• [Task item]: In the listing below, find every line with the string "pouch" and pull it out.

• [Data shown]:

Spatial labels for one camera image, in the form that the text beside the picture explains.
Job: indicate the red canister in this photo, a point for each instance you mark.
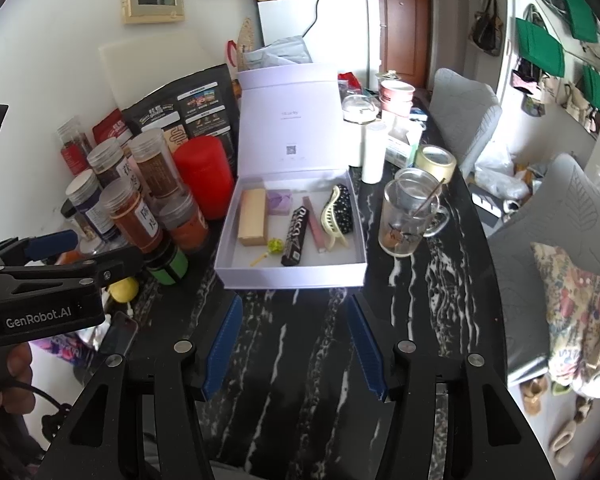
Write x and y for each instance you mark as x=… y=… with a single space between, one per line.
x=202 y=175

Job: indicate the beige tape roll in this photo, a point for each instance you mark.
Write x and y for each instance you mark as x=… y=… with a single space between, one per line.
x=435 y=162

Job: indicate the white plastic bag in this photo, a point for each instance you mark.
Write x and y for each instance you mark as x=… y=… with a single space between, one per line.
x=500 y=177

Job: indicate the small purple box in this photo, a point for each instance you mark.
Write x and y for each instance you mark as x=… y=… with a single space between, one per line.
x=278 y=201

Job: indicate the white jar with clear lid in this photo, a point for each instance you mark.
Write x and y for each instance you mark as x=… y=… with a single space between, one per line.
x=359 y=110

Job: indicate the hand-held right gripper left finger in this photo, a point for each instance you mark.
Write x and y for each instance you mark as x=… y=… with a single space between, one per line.
x=222 y=347

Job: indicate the group of clear spice jars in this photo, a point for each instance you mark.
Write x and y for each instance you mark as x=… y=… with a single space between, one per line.
x=130 y=210

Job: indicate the floral printed cushion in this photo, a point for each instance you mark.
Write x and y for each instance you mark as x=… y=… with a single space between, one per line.
x=580 y=310

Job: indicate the woven round trivet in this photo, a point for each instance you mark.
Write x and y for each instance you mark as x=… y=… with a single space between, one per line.
x=247 y=42

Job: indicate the brown door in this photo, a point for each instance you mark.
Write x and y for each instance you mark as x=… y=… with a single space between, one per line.
x=400 y=25

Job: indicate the yellow lollipop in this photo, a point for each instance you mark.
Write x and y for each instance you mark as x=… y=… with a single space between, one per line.
x=275 y=246

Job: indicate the lemon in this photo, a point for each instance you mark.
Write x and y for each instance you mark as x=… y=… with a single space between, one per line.
x=124 y=290

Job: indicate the beige slipper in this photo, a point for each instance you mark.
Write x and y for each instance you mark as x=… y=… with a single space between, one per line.
x=564 y=437

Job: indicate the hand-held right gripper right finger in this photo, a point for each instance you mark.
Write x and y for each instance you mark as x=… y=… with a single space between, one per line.
x=365 y=347

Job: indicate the grey plastic bag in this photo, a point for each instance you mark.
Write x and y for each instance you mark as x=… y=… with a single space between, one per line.
x=280 y=52

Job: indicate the grey leaf pattern chair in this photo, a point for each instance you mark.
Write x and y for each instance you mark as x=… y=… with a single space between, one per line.
x=530 y=285
x=465 y=115

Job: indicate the black smartphone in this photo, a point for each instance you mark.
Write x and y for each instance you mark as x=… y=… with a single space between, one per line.
x=117 y=335

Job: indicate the cream hair claw clip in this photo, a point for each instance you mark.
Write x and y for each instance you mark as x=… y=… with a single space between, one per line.
x=330 y=220

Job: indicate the dark handbag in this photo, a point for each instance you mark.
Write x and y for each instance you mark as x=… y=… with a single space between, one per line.
x=487 y=27

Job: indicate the black printed pouch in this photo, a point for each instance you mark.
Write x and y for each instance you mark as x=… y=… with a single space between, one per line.
x=195 y=105

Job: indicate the tan slipper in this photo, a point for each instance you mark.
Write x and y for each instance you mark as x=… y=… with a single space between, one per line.
x=535 y=395

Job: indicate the green label jar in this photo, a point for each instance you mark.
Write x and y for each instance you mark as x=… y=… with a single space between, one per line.
x=167 y=265

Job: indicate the white fridge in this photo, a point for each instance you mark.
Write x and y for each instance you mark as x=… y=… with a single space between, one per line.
x=345 y=35

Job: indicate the lavender gift box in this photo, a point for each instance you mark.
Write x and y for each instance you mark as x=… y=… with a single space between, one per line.
x=290 y=125

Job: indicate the pink bowl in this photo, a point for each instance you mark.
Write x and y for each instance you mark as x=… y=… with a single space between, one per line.
x=396 y=97

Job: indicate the tan rectangular box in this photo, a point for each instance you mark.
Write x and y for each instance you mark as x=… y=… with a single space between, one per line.
x=253 y=217

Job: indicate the black white small box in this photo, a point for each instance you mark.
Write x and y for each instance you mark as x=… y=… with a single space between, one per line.
x=487 y=205

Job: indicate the black printed snack bar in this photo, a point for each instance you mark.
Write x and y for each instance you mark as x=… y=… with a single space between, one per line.
x=296 y=235

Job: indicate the pink stick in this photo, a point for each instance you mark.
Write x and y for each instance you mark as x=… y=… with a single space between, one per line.
x=314 y=225

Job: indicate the black polka dot hair bow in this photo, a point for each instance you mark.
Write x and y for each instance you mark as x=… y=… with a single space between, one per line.
x=347 y=210

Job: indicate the green tote bag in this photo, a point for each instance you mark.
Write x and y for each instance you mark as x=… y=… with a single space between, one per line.
x=596 y=90
x=540 y=47
x=580 y=12

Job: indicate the person's left hand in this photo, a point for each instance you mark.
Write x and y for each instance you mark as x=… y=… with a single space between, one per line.
x=17 y=370

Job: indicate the small white teal box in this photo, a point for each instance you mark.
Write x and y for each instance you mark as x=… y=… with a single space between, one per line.
x=400 y=147

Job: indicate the glass mug with brown residue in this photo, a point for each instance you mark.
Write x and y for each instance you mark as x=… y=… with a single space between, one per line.
x=405 y=225

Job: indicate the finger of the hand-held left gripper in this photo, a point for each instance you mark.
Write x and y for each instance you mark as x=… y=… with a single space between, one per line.
x=50 y=245
x=120 y=265

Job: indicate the red printed pouch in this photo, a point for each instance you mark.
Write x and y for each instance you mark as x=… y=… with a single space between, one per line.
x=110 y=127

• [Task result]:
Job: indicate the black printed pouch in this photo, a point for each instance you mark.
Job: indicate the red printed pouch in this photo, a point for each instance you mark.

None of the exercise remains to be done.